Operations in the company’s lease commenced in 1902 and are within 100 miles (160 km) of Nellie Johnstone No. 1, Oklahoma’s first commercial oil well, completed in April 1897. Oil production from the leases is from the Bartlesville formation having an average permeability
of 19 mD at a depth of about 500 ft (152 m). Waterflooding has been sporadically applied through the injection of produced water. However, the low historical injection volumes have not allowed for pore space filling, and the reservoir has minimal pressure support as well as minimal reservoir pressure.

The primary focus of the organization’s Oklahoma operations is to validate the efficacy of the process; more specifically, how the stimulation treatment improves injectivity rates and
oil recovery rates for waterfloods in mature assets. In Rogers County five
of the downhole devices are deployed on tubing in water injectors at a depth of approximately 500 ft. The system has provided consistent results with respect to overall improvements in the rate of water injection versus standard injection practices at the same relative supply pressure.
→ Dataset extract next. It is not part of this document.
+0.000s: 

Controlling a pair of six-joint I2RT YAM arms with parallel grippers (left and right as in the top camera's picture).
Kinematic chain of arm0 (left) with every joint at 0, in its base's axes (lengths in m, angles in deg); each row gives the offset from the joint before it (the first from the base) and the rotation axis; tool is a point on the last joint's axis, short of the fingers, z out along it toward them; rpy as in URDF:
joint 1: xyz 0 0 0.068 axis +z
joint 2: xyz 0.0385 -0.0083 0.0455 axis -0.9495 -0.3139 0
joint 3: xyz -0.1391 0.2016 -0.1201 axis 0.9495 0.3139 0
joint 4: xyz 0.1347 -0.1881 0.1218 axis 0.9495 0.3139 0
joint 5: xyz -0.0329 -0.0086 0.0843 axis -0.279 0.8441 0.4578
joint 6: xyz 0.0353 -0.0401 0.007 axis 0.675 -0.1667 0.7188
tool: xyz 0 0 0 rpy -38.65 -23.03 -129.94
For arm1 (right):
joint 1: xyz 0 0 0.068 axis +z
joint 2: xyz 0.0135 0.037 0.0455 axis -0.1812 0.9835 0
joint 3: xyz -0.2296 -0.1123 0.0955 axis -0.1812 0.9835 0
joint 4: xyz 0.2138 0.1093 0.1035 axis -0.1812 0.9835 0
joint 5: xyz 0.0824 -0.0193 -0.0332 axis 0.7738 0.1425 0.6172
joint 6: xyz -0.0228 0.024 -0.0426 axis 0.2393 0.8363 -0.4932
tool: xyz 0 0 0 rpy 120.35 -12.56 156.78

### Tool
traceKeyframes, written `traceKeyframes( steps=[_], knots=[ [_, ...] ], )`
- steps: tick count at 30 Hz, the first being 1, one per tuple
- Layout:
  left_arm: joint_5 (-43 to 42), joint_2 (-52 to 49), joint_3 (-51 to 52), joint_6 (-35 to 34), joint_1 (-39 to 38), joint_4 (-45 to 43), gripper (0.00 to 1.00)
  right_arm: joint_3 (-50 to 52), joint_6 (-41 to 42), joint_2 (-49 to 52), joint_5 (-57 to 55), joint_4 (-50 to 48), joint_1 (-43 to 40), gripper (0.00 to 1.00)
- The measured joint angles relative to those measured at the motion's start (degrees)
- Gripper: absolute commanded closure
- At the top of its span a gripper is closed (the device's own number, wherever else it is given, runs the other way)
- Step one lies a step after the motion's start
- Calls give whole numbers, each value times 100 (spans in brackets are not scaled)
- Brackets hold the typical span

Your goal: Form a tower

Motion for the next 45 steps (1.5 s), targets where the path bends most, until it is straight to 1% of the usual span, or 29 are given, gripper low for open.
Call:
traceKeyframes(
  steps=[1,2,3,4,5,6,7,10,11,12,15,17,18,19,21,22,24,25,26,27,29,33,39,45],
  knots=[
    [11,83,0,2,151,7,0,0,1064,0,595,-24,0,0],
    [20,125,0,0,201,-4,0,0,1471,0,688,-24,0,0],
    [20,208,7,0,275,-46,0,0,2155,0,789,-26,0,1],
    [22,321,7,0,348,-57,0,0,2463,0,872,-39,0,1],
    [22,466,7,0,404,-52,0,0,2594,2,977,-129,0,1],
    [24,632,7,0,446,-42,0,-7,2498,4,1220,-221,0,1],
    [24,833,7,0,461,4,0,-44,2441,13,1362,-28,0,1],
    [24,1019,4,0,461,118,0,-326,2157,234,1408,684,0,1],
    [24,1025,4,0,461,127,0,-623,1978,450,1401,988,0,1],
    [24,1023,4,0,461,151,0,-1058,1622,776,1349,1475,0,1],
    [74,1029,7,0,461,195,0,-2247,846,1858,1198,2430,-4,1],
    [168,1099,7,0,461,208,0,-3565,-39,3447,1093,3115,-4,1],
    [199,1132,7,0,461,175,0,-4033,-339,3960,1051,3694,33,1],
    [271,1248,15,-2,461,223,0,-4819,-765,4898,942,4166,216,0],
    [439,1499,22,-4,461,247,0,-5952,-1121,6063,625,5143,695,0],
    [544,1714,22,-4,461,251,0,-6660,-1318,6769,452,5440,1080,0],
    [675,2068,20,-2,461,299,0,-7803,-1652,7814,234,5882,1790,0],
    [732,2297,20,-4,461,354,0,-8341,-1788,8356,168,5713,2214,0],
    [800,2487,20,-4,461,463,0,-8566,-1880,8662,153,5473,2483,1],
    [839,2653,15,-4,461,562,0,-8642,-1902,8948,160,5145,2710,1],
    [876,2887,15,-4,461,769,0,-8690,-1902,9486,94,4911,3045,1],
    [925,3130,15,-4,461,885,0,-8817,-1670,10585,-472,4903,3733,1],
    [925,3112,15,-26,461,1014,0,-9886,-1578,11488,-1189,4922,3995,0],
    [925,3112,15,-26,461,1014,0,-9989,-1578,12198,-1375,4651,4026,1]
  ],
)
As shown in Figure 3, the twofold increase in injectivity rate has been independently verified by engineers with a major oil producer. Production increases using the company’s Dragonfly tools have been reported to average 199% over static injection results.

Closure
The process is well understood and is becoming widely known in the oil industry. Numerous field applications since 1998 have shown that it is more effective than traditional waterflooding or conventional well stimulations where liquids are injected. The beneficial effects of the process are chiefly related to the generation of long-wavelength displacement waves, which bring dynamic energy to the liquids at the pore scale. This helps them to overcome barriers to flow. The system could potentially change production approaches in heavy and light oil deposits.